Learn Regular Expression notes (3), learn Regular Expression notes

Source: Internet
Author: User

Learn Regular Expression notes (3), learn Regular Expression notes
Python re module: core functions and methods 1. Use the compile () function to compile regular expressions

After importing the re module, compile the Regular Expression in compile (), for example, pattern = re. compile ('regular expression', re. s), and then we can use pattern for matching.
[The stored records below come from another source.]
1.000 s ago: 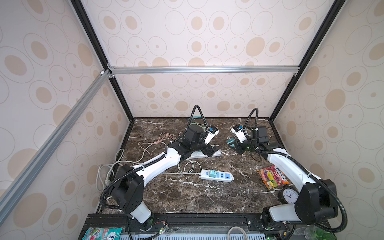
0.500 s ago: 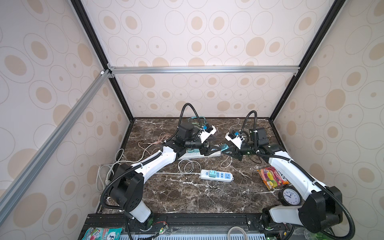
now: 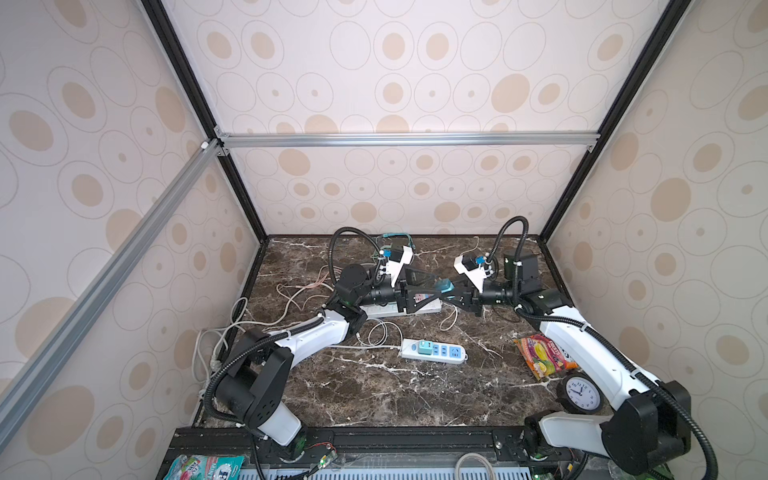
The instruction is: Insert the plug
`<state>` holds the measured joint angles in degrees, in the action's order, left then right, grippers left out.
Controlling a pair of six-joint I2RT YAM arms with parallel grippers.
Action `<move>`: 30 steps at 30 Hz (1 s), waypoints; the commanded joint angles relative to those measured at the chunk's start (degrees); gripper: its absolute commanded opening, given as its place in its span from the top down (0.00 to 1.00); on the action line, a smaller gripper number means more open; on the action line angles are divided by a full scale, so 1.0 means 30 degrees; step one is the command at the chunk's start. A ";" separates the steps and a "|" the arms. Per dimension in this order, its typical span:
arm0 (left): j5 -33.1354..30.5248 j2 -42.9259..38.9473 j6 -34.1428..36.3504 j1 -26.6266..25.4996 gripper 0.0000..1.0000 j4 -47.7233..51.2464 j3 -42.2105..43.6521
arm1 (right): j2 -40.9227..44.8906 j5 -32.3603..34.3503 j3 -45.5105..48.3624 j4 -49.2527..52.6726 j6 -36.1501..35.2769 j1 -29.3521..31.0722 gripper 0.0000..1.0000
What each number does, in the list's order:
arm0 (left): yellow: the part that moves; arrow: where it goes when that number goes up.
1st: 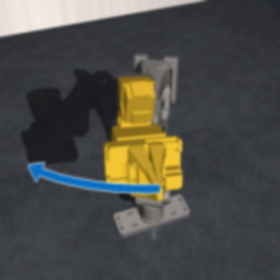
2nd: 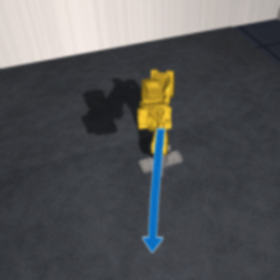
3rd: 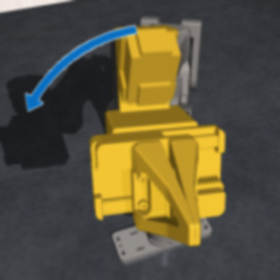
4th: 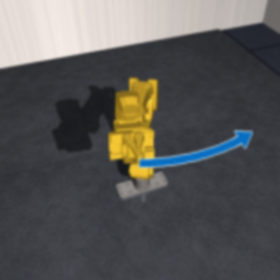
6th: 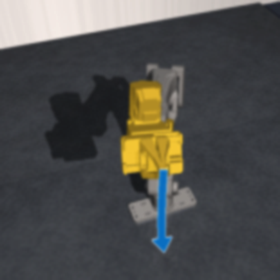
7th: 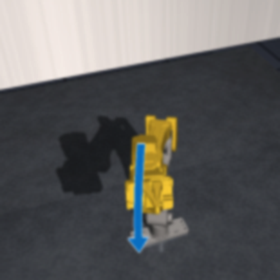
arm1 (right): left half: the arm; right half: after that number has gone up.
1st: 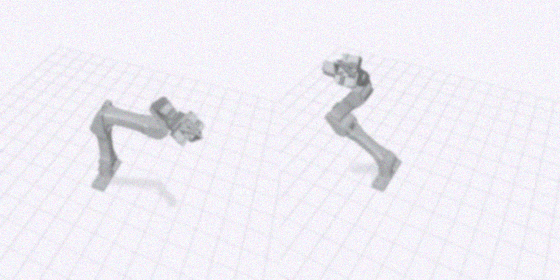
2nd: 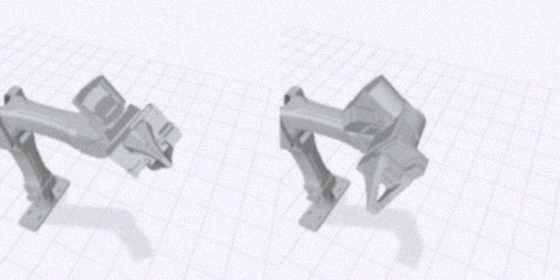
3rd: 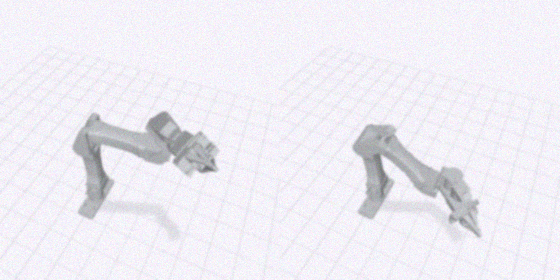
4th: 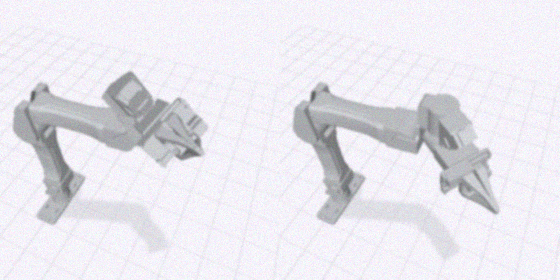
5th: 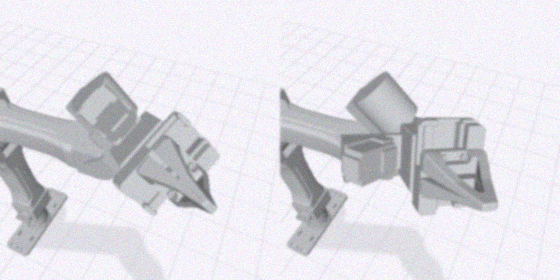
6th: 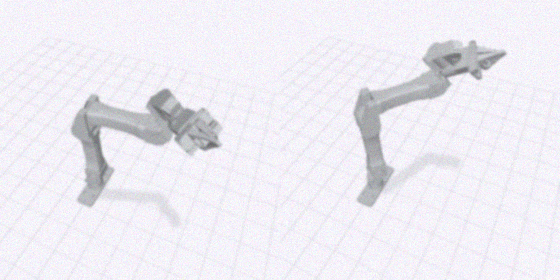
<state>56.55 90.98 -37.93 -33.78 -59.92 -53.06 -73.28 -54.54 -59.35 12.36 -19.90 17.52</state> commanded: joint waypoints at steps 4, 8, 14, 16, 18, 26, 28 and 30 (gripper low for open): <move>0.0525 0.0845 -0.1446 0.0078 0.33 -0.1390 -0.0738 | -0.0239 -0.1177 -0.0093 -0.0414 0.0273 0.0404 0.80; 0.1053 0.0975 -0.1348 0.0069 0.34 -0.1043 -0.0772 | -0.0331 -0.1275 -0.0125 -0.0623 0.0421 0.0451 0.80; 0.1510 0.1342 -0.2790 0.0067 0.50 -0.2847 -0.0618 | -0.0648 -0.1579 -0.0211 -0.1200 0.0690 0.0650 0.80; 0.1503 0.1386 -0.2781 0.0070 0.58 -0.2846 -0.0676 | -0.0726 -0.1594 -0.0225 -0.1355 0.0767 0.0723 0.79; 0.1565 0.1459 -0.2810 0.0076 0.62 -0.2794 -0.0727 | -0.0796 -0.1630 -0.0194 -0.1523 0.0840 0.0775 0.80; 0.2344 0.1810 -0.3091 0.0078 0.69 -0.2889 -0.0771 | -0.0879 -0.1679 -0.0076 -0.2363 0.1294 0.0854 0.79; 0.2625 0.1888 -0.3312 0.0083 0.77 -0.3245 -0.0797 | -0.0916 -0.1733 -0.0074 -0.2477 0.1436 0.0848 0.79; 0.3014 0.1987 -0.3491 0.0081 0.86 -0.3488 -0.0881 | -0.0946 -0.1795 -0.0002 -0.2774 0.1658 0.0848 0.79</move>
<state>62.83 95.94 -44.91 -32.93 -68.36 -53.67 -75.37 -61.98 -59.33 8.75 -14.26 19.64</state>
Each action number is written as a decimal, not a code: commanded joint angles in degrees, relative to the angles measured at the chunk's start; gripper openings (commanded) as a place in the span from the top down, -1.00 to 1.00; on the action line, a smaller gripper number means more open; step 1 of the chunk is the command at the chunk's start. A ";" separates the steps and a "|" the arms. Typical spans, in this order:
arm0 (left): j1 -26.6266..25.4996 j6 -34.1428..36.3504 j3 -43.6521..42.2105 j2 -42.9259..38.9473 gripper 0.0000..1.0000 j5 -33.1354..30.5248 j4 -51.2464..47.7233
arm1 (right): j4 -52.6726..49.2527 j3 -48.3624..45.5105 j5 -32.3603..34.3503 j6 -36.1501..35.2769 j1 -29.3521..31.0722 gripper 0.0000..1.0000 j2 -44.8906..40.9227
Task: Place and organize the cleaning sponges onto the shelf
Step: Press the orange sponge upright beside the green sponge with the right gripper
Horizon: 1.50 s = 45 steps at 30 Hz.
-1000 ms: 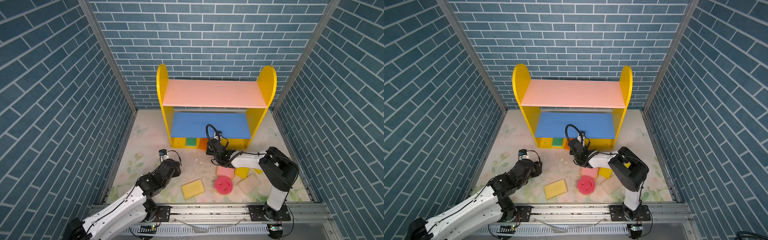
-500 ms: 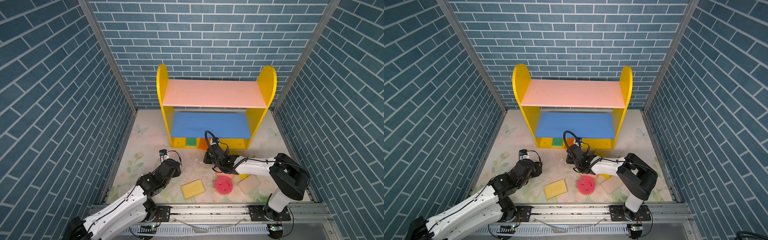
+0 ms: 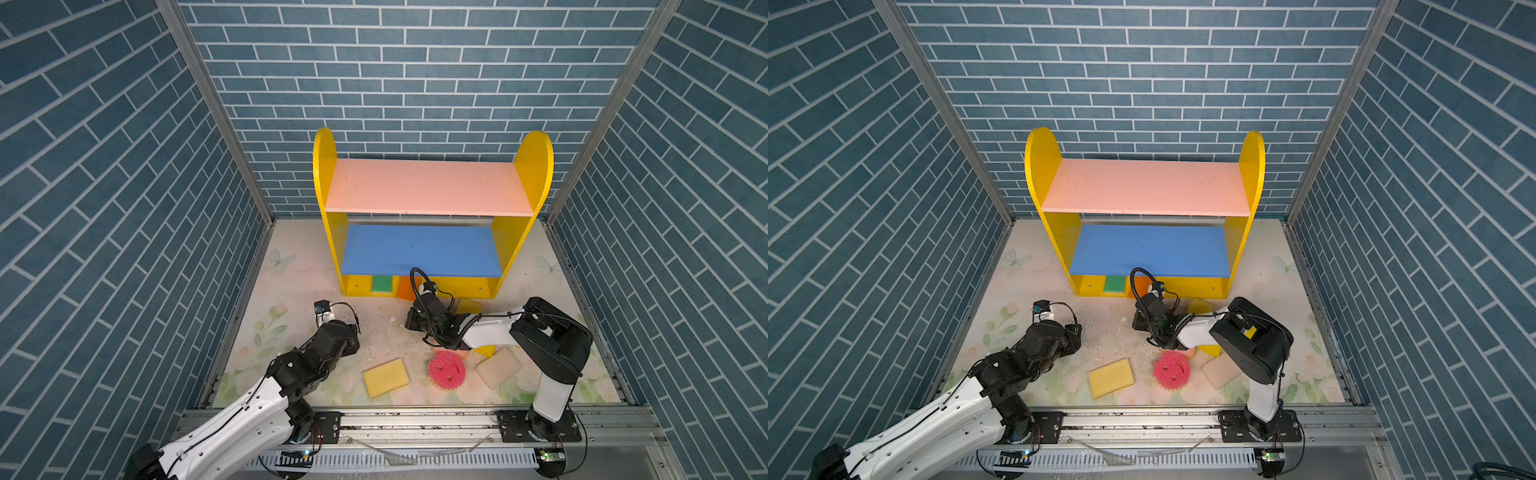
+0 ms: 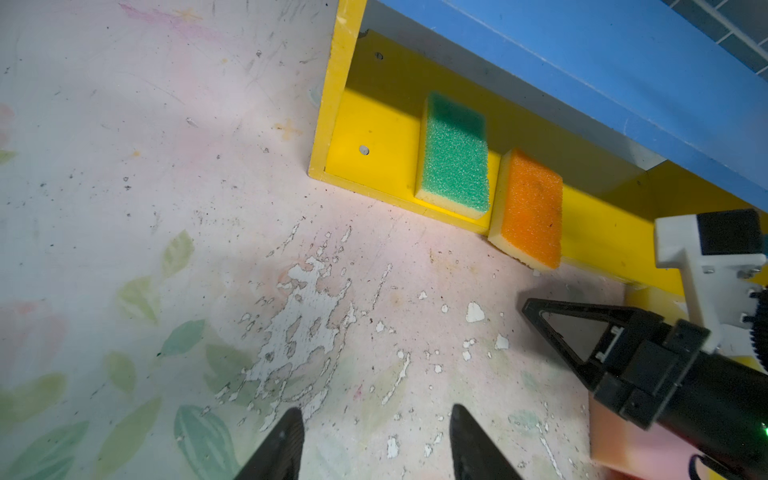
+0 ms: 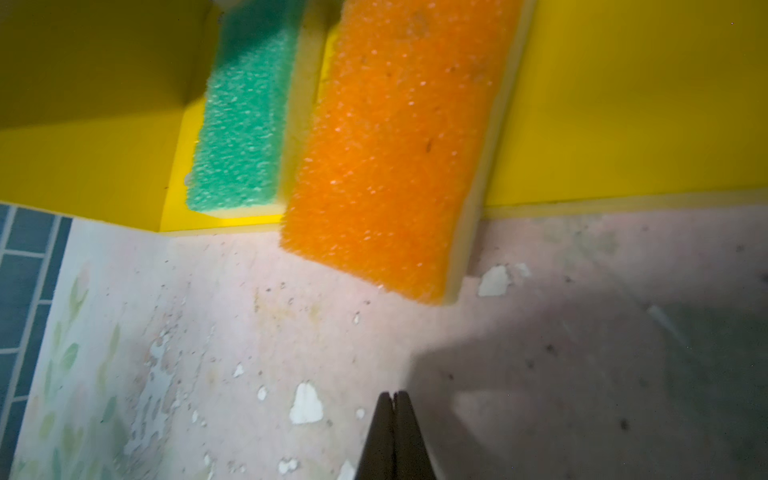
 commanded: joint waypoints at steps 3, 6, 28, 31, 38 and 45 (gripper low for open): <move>0.22 -0.62 -1.28 -1.27 -0.15 -1.65 -3.30 | 4.81 2.37 0.63 1.30 -2.40 1.00 2.95; 0.18 -0.76 -1.69 -1.23 -0.15 -1.87 -3.30 | 7.60 1.82 0.80 1.56 -3.16 1.00 4.16; 0.22 -0.72 -0.72 2.56 -0.15 -0.22 -0.32 | 30.91 -9.10 -0.46 15.40 -3.44 1.00 7.64; 0.22 -0.77 -0.72 2.75 -0.15 0.31 -0.14 | 33.22 -9.23 -0.25 17.37 -3.47 1.00 9.72; 0.22 -0.92 -1.30 2.15 -0.15 0.77 -0.92 | 35.29 -9.39 2.04 18.41 -3.53 1.00 12.30; 0.22 -1.53 -2.06 2.56 -0.15 1.14 0.23 | 35.20 -10.83 4.64 20.20 -3.71 1.00 12.46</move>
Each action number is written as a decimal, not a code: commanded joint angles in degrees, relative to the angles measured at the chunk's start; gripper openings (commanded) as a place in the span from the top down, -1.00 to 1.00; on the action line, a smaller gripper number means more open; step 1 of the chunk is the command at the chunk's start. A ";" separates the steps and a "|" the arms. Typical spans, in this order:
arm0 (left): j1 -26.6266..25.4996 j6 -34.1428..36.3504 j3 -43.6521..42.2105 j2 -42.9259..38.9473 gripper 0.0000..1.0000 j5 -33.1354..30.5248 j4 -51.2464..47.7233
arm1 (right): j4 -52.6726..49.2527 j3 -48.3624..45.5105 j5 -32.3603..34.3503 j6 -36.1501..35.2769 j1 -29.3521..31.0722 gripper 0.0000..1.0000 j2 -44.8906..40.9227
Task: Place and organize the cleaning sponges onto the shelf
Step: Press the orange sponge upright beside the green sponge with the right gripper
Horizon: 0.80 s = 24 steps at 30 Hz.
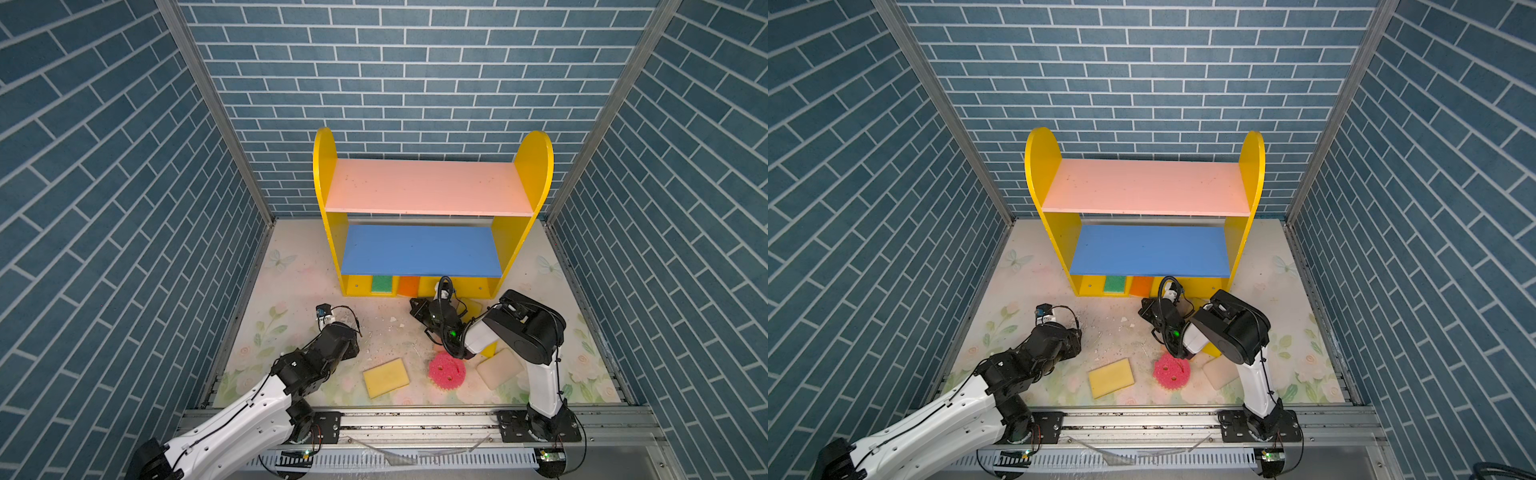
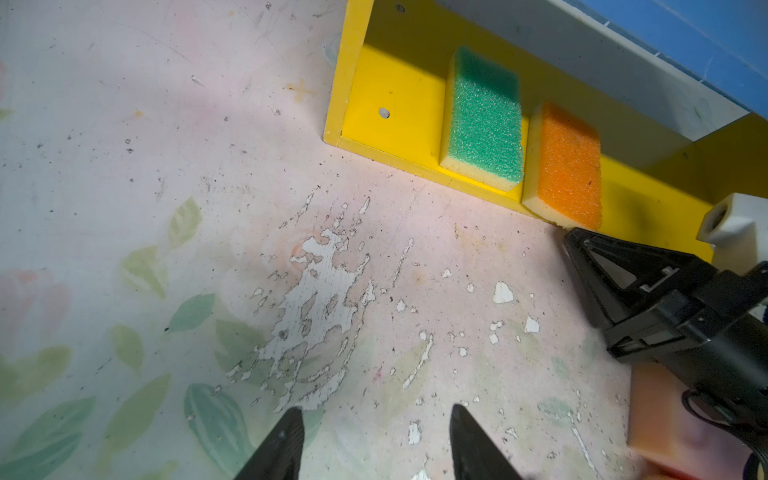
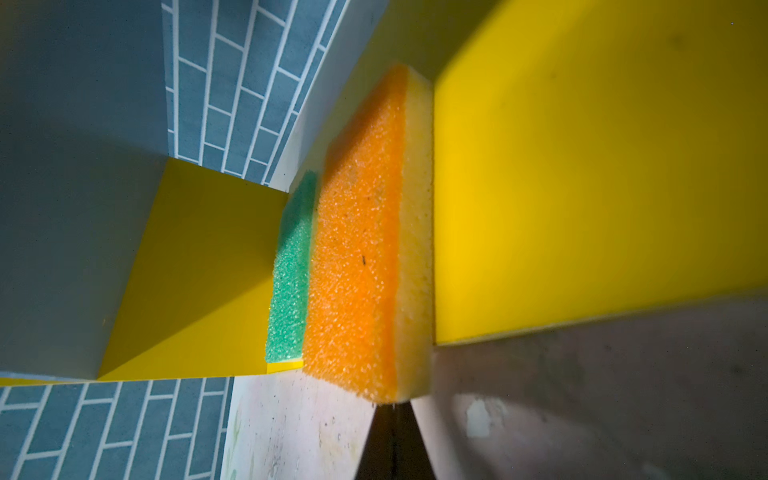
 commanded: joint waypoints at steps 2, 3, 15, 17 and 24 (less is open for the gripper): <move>0.20 -0.49 -0.91 0.43 -0.15 0.30 0.88 | -3.80 -2.73 3.68 2.32 -0.14 1.00 1.65; 0.15 -0.54 -0.83 0.68 -0.15 0.44 0.98 | -3.85 -3.00 4.31 2.21 -0.18 1.00 1.47; 0.20 -0.89 -0.78 0.63 -0.15 0.93 0.27 | -2.66 -0.90 3.69 2.02 -1.09 1.00 3.88; 0.20 -0.94 -0.71 0.53 -0.15 0.92 0.10 | -2.27 -1.06 3.78 2.09 -1.18 1.00 4.33; 0.19 -0.68 -0.36 0.91 -0.15 0.89 -0.05 | -0.46 -0.85 3.10 2.35 -2.22 1.00 5.93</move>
In compile, you can also include the module attributes, such as re. S, re. I, re. L, re. M, and re. X.

2. Matching object and group () and groups () Methods

There are two main methods for matching objects: group () and group (). The object returned by calling match () or search () is a matching object. group () either returns the entire matching object or the special sub-group as required.

Groups () returns only one tuples that contain a unique or all sub-groups. If no sub-group is required, when group () still returns the entire match, groups () returns an empty tuples.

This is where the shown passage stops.